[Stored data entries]
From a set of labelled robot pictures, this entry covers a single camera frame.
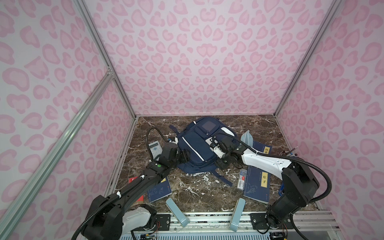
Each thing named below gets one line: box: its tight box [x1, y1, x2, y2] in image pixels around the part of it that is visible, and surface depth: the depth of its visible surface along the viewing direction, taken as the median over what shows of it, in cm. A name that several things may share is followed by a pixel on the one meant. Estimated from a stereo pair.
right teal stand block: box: [229, 198, 246, 232], surface depth 75 cm
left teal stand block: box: [165, 197, 190, 228], surface depth 73 cm
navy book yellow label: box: [252, 140, 273, 155], surface depth 102 cm
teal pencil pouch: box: [240, 129, 254, 147], surface depth 102 cm
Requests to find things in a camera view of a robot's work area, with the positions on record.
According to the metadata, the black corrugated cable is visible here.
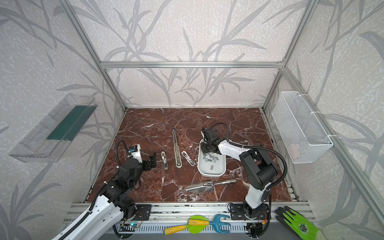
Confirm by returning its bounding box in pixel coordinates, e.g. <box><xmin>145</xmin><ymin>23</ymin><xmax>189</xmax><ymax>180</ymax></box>
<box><xmin>209</xmin><ymin>122</ymin><xmax>288</xmax><ymax>191</ymax></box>
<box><xmin>115</xmin><ymin>139</ymin><xmax>131</xmax><ymax>169</ymax></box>

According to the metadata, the pink item in basket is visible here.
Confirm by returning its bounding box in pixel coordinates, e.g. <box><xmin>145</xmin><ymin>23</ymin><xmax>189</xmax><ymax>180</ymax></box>
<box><xmin>288</xmin><ymin>144</ymin><xmax>301</xmax><ymax>160</ymax></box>

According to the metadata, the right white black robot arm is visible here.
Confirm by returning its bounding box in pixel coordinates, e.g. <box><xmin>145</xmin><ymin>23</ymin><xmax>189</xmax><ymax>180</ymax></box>
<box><xmin>200</xmin><ymin>139</ymin><xmax>278</xmax><ymax>211</ymax></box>

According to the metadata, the small white mini stapler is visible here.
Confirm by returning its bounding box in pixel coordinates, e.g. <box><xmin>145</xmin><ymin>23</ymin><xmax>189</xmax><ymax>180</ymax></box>
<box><xmin>182</xmin><ymin>151</ymin><xmax>196</xmax><ymax>167</ymax></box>

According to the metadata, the silver metal garden trowel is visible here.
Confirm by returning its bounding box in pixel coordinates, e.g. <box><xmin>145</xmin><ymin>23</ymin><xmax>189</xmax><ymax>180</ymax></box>
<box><xmin>185</xmin><ymin>179</ymin><xmax>237</xmax><ymax>193</ymax></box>

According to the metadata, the blue plastic toy wrench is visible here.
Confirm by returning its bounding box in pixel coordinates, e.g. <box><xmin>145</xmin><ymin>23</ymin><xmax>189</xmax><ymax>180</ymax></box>
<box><xmin>209</xmin><ymin>214</ymin><xmax>231</xmax><ymax>234</ymax></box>

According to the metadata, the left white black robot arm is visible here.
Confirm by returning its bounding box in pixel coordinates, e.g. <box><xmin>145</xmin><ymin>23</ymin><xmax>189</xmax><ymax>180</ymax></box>
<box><xmin>54</xmin><ymin>152</ymin><xmax>157</xmax><ymax>240</ymax></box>

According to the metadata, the left electronics board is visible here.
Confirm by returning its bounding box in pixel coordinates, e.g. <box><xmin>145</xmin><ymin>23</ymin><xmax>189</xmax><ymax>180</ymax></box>
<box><xmin>119</xmin><ymin>223</ymin><xmax>141</xmax><ymax>232</ymax></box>

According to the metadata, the yellow green toy tool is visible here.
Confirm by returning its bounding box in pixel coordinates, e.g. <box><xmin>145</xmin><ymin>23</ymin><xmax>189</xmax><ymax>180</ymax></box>
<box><xmin>164</xmin><ymin>215</ymin><xmax>209</xmax><ymax>236</ymax></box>

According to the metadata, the clear acrylic wall shelf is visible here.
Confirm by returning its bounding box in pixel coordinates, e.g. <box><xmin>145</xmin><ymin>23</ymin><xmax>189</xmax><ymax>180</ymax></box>
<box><xmin>9</xmin><ymin>94</ymin><xmax>98</xmax><ymax>163</ymax></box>

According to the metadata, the white rectangular staple tray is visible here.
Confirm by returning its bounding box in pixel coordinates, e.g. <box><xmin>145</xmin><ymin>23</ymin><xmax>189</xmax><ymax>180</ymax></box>
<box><xmin>198</xmin><ymin>146</ymin><xmax>227</xmax><ymax>178</ymax></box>

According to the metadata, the right electronics board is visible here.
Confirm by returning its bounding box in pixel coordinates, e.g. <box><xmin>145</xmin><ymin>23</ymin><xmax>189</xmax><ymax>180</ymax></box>
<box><xmin>244</xmin><ymin>222</ymin><xmax>269</xmax><ymax>239</ymax></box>

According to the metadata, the right black corrugated cable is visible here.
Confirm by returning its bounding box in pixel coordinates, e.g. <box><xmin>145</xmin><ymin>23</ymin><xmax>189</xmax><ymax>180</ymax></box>
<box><xmin>209</xmin><ymin>122</ymin><xmax>288</xmax><ymax>191</ymax></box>

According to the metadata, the white wire mesh basket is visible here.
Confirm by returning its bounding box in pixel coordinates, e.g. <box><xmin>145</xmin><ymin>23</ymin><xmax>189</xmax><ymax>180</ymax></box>
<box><xmin>272</xmin><ymin>91</ymin><xmax>333</xmax><ymax>164</ymax></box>

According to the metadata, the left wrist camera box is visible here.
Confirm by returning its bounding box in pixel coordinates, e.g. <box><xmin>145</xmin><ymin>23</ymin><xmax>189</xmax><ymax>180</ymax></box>
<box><xmin>127</xmin><ymin>144</ymin><xmax>143</xmax><ymax>164</ymax></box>

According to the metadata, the electronics board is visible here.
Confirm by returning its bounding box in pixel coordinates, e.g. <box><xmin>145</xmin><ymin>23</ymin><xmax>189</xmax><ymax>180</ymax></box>
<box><xmin>119</xmin><ymin>223</ymin><xmax>141</xmax><ymax>232</ymax></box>
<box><xmin>244</xmin><ymin>222</ymin><xmax>269</xmax><ymax>239</ymax></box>

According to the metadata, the left black corrugated cable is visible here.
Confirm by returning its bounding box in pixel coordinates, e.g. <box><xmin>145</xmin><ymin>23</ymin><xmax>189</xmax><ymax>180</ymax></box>
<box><xmin>115</xmin><ymin>139</ymin><xmax>131</xmax><ymax>169</ymax></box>

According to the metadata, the small beige staple remover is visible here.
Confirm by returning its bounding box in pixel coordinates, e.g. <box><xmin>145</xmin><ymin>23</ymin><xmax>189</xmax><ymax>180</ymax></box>
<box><xmin>161</xmin><ymin>152</ymin><xmax>169</xmax><ymax>170</ymax></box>

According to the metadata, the green black work glove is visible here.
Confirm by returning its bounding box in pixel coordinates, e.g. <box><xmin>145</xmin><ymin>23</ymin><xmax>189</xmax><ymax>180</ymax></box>
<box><xmin>275</xmin><ymin>206</ymin><xmax>326</xmax><ymax>240</ymax></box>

**ABOUT THIS EXERCISE**. After removing the pictures, set down every record above exactly as it stands.

**FINAL ANSWER**.
From a set of labelled robot pictures, this entry covers a single camera frame.
Each thing named below gets one line: box: its tight box [x1, y1, x2, y2] in image pixels around the part of it that is visible, and surface depth: the depth of its visible surface along the viewing direction, taken as the median over what shows of it, in cm. A name that several things may share is followed by a pixel on the one meant. Estimated from a stereo pair.
right teal stand block: box: [229, 198, 246, 232], surface depth 75 cm
left teal stand block: box: [165, 197, 190, 228], surface depth 73 cm
navy book yellow label: box: [252, 140, 273, 155], surface depth 102 cm
teal pencil pouch: box: [240, 129, 254, 147], surface depth 102 cm
Requests to find things in a camera view of a robot's work area, with the positions on record.
According to the metadata, the black corrugated cable is visible here.
Confirm by returning its bounding box in pixel coordinates, e.g. <box><xmin>145</xmin><ymin>23</ymin><xmax>189</xmax><ymax>180</ymax></box>
<box><xmin>209</xmin><ymin>122</ymin><xmax>288</xmax><ymax>191</ymax></box>
<box><xmin>115</xmin><ymin>139</ymin><xmax>131</xmax><ymax>169</ymax></box>

According to the metadata, the pink item in basket is visible here.
Confirm by returning its bounding box in pixel coordinates, e.g. <box><xmin>145</xmin><ymin>23</ymin><xmax>189</xmax><ymax>180</ymax></box>
<box><xmin>288</xmin><ymin>144</ymin><xmax>301</xmax><ymax>160</ymax></box>

According to the metadata, the right white black robot arm is visible here.
Confirm by returning its bounding box in pixel coordinates, e.g. <box><xmin>145</xmin><ymin>23</ymin><xmax>189</xmax><ymax>180</ymax></box>
<box><xmin>200</xmin><ymin>139</ymin><xmax>278</xmax><ymax>211</ymax></box>

According to the metadata, the small white mini stapler is visible here.
Confirm by returning its bounding box in pixel coordinates, e.g. <box><xmin>145</xmin><ymin>23</ymin><xmax>189</xmax><ymax>180</ymax></box>
<box><xmin>182</xmin><ymin>151</ymin><xmax>196</xmax><ymax>167</ymax></box>

According to the metadata, the silver metal garden trowel is visible here.
Confirm by returning its bounding box in pixel coordinates, e.g. <box><xmin>145</xmin><ymin>23</ymin><xmax>189</xmax><ymax>180</ymax></box>
<box><xmin>185</xmin><ymin>179</ymin><xmax>237</xmax><ymax>193</ymax></box>

According to the metadata, the blue plastic toy wrench is visible here.
Confirm by returning its bounding box in pixel coordinates, e.g. <box><xmin>145</xmin><ymin>23</ymin><xmax>189</xmax><ymax>180</ymax></box>
<box><xmin>209</xmin><ymin>214</ymin><xmax>231</xmax><ymax>234</ymax></box>

According to the metadata, the left white black robot arm is visible here.
Confirm by returning its bounding box in pixel coordinates, e.g. <box><xmin>145</xmin><ymin>23</ymin><xmax>189</xmax><ymax>180</ymax></box>
<box><xmin>54</xmin><ymin>152</ymin><xmax>157</xmax><ymax>240</ymax></box>

According to the metadata, the left electronics board is visible here.
Confirm by returning its bounding box in pixel coordinates, e.g. <box><xmin>145</xmin><ymin>23</ymin><xmax>189</xmax><ymax>180</ymax></box>
<box><xmin>119</xmin><ymin>223</ymin><xmax>141</xmax><ymax>232</ymax></box>

According to the metadata, the yellow green toy tool is visible here.
Confirm by returning its bounding box in pixel coordinates, e.g. <box><xmin>145</xmin><ymin>23</ymin><xmax>189</xmax><ymax>180</ymax></box>
<box><xmin>164</xmin><ymin>215</ymin><xmax>209</xmax><ymax>236</ymax></box>

According to the metadata, the clear acrylic wall shelf is visible here.
Confirm by returning its bounding box in pixel coordinates, e.g. <box><xmin>145</xmin><ymin>23</ymin><xmax>189</xmax><ymax>180</ymax></box>
<box><xmin>9</xmin><ymin>94</ymin><xmax>98</xmax><ymax>163</ymax></box>

According to the metadata, the white rectangular staple tray is visible here.
Confirm by returning its bounding box in pixel coordinates, e.g. <box><xmin>145</xmin><ymin>23</ymin><xmax>189</xmax><ymax>180</ymax></box>
<box><xmin>198</xmin><ymin>146</ymin><xmax>227</xmax><ymax>178</ymax></box>

According to the metadata, the right electronics board is visible here.
Confirm by returning its bounding box in pixel coordinates, e.g. <box><xmin>145</xmin><ymin>23</ymin><xmax>189</xmax><ymax>180</ymax></box>
<box><xmin>244</xmin><ymin>222</ymin><xmax>269</xmax><ymax>239</ymax></box>

According to the metadata, the right black corrugated cable is visible here.
Confirm by returning its bounding box in pixel coordinates, e.g. <box><xmin>145</xmin><ymin>23</ymin><xmax>189</xmax><ymax>180</ymax></box>
<box><xmin>209</xmin><ymin>122</ymin><xmax>288</xmax><ymax>191</ymax></box>

According to the metadata, the white wire mesh basket is visible here.
Confirm by returning its bounding box in pixel coordinates, e.g. <box><xmin>145</xmin><ymin>23</ymin><xmax>189</xmax><ymax>180</ymax></box>
<box><xmin>272</xmin><ymin>91</ymin><xmax>333</xmax><ymax>164</ymax></box>

According to the metadata, the left wrist camera box is visible here.
Confirm by returning its bounding box in pixel coordinates, e.g. <box><xmin>145</xmin><ymin>23</ymin><xmax>189</xmax><ymax>180</ymax></box>
<box><xmin>127</xmin><ymin>144</ymin><xmax>143</xmax><ymax>164</ymax></box>

According to the metadata, the electronics board is visible here.
Confirm by returning its bounding box in pixel coordinates, e.g. <box><xmin>145</xmin><ymin>23</ymin><xmax>189</xmax><ymax>180</ymax></box>
<box><xmin>119</xmin><ymin>223</ymin><xmax>141</xmax><ymax>232</ymax></box>
<box><xmin>244</xmin><ymin>222</ymin><xmax>269</xmax><ymax>239</ymax></box>

According to the metadata, the left black corrugated cable is visible here.
Confirm by returning its bounding box in pixel coordinates, e.g. <box><xmin>145</xmin><ymin>23</ymin><xmax>189</xmax><ymax>180</ymax></box>
<box><xmin>115</xmin><ymin>139</ymin><xmax>131</xmax><ymax>169</ymax></box>

According to the metadata, the small beige staple remover is visible here.
Confirm by returning its bounding box in pixel coordinates, e.g. <box><xmin>145</xmin><ymin>23</ymin><xmax>189</xmax><ymax>180</ymax></box>
<box><xmin>161</xmin><ymin>152</ymin><xmax>169</xmax><ymax>170</ymax></box>

According to the metadata, the green black work glove is visible here.
Confirm by returning its bounding box in pixel coordinates, e.g. <box><xmin>145</xmin><ymin>23</ymin><xmax>189</xmax><ymax>180</ymax></box>
<box><xmin>275</xmin><ymin>206</ymin><xmax>326</xmax><ymax>240</ymax></box>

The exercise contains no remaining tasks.